▶ **Exercise**
Show each line of the entries below in which the word "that" appears.
>>>>
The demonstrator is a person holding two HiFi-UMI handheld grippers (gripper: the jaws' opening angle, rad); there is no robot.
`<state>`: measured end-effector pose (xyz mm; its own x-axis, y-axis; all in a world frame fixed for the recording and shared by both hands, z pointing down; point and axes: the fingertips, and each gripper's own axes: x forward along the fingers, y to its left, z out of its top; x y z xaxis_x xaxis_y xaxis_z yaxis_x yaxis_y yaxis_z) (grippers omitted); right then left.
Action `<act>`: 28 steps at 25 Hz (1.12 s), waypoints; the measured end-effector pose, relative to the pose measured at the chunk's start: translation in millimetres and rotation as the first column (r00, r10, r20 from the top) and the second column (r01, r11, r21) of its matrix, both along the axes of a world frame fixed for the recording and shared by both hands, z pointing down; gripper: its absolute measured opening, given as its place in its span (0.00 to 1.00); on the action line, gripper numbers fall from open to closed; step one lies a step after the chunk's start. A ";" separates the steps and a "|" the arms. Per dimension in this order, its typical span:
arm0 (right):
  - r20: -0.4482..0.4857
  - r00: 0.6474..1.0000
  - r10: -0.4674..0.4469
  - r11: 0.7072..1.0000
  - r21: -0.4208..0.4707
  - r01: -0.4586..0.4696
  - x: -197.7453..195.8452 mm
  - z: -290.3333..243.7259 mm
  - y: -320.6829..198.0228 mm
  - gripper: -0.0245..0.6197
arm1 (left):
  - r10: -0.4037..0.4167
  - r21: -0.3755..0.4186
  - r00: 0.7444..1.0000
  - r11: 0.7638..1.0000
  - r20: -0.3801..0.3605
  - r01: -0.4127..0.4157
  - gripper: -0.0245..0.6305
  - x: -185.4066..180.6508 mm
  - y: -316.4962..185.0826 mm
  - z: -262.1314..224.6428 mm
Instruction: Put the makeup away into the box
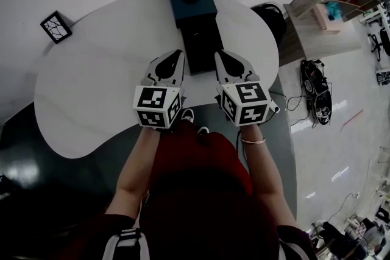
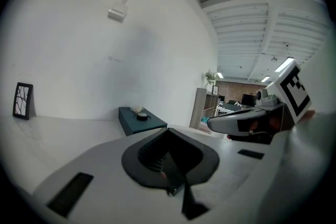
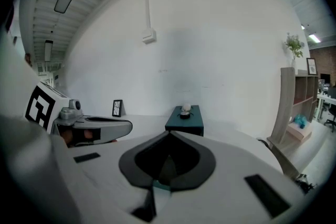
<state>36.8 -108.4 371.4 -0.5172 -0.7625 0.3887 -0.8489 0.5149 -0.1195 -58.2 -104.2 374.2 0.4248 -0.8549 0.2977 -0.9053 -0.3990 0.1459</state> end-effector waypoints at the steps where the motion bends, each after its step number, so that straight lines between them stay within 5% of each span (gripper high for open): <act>1: 0.005 1.000 0.001 1.000 0.006 -0.001 1.0 -1.0 2.2 0.06 | -0.002 0.001 1.000 1.000 0.002 0.002 0.07 0.4 2.0 -0.5; 28: 0.065 0.998 0.010 0.996 0.091 -0.016 24.2 -20.0 58.2 0.06 | 0.000 0.057 0.999 0.998 0.039 -0.002 0.07 19.0 57.4 -22.0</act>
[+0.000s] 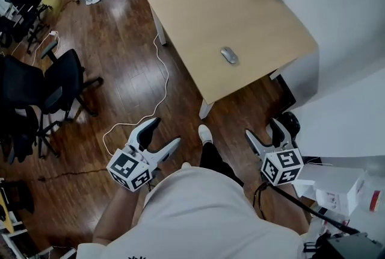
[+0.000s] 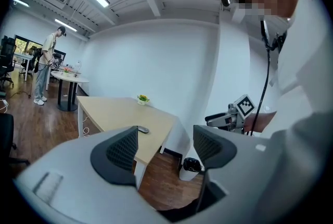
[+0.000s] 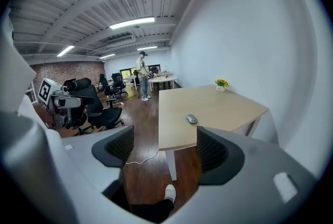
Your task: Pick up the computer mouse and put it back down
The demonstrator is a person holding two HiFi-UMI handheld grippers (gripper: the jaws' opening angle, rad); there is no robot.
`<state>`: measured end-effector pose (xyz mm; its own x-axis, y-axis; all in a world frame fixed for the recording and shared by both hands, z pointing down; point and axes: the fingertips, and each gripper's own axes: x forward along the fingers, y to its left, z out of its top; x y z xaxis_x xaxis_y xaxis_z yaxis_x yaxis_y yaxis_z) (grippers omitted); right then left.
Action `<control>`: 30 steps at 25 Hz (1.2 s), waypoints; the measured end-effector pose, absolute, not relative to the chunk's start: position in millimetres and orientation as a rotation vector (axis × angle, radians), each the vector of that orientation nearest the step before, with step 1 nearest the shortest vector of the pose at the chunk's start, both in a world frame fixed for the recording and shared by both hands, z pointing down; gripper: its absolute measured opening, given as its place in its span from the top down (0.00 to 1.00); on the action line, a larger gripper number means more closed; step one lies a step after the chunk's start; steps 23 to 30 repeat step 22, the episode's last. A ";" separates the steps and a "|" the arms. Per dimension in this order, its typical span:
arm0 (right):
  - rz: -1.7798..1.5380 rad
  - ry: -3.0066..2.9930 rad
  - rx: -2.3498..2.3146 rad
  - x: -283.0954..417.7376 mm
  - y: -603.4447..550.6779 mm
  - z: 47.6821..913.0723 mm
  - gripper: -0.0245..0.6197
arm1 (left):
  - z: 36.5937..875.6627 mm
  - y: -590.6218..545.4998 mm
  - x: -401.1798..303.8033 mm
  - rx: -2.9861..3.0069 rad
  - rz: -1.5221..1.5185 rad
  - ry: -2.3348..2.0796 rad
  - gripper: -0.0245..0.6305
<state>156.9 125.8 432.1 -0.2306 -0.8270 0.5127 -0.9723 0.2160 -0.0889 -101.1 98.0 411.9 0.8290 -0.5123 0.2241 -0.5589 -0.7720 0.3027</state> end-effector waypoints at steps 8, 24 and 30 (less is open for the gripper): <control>0.544 -2.166 1.669 139.1 128.3 427.0 0.37 | 412.5 113.0 -116.9 2.651 0.179 -0.829 0.48; 0.527 -2.192 1.665 124.1 128.5 423.7 0.38 | 413.0 124.3 -131.9 2.651 0.191 -0.856 0.48; 0.527 -2.192 1.665 124.1 128.5 423.7 0.38 | 413.0 124.3 -131.9 2.651 0.191 -0.856 0.48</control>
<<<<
▶ **Response for this exercise**
<state>36.8 -108.4 371.4 -0.5172 -0.7625 0.3887 -0.8489 0.5149 -0.1195 -58.2 -104.2 374.2 0.4248 -0.8549 0.2977 -0.9053 -0.3990 0.1459</state> end-effector waypoints at the steps where the motion bends, each after its step number, so that straight lines between them stay within 5% of each span (gripper high for open): <act>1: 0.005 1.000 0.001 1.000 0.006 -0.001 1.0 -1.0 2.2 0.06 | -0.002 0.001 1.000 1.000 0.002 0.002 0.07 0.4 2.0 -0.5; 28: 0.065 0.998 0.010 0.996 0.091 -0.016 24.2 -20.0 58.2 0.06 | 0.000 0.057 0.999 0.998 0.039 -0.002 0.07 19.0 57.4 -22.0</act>
Action `<control>`: 30 steps at 25 Hz (1.2 s), waypoints; the measured end-effector pose, absolute, not relative to the chunk's start: position in millimetres and orientation as a rotation vector (axis × angle, radians), each the vector of that orientation nearest the step before, with step 1 nearest the shortest vector of the pose at the chunk's start, both in a world frame fixed for the recording and shared by both hands, z pointing down; gripper: its absolute measured opening, given as its place in its span from the top down (0.00 to 1.00); on the action line, a larger gripper number means more closed; step one lies a step after the chunk's start; steps 23 to 30 repeat step 22, the episode's last. A ";" separates the steps and a "|" the arms. Per dimension in this order, its typical span:

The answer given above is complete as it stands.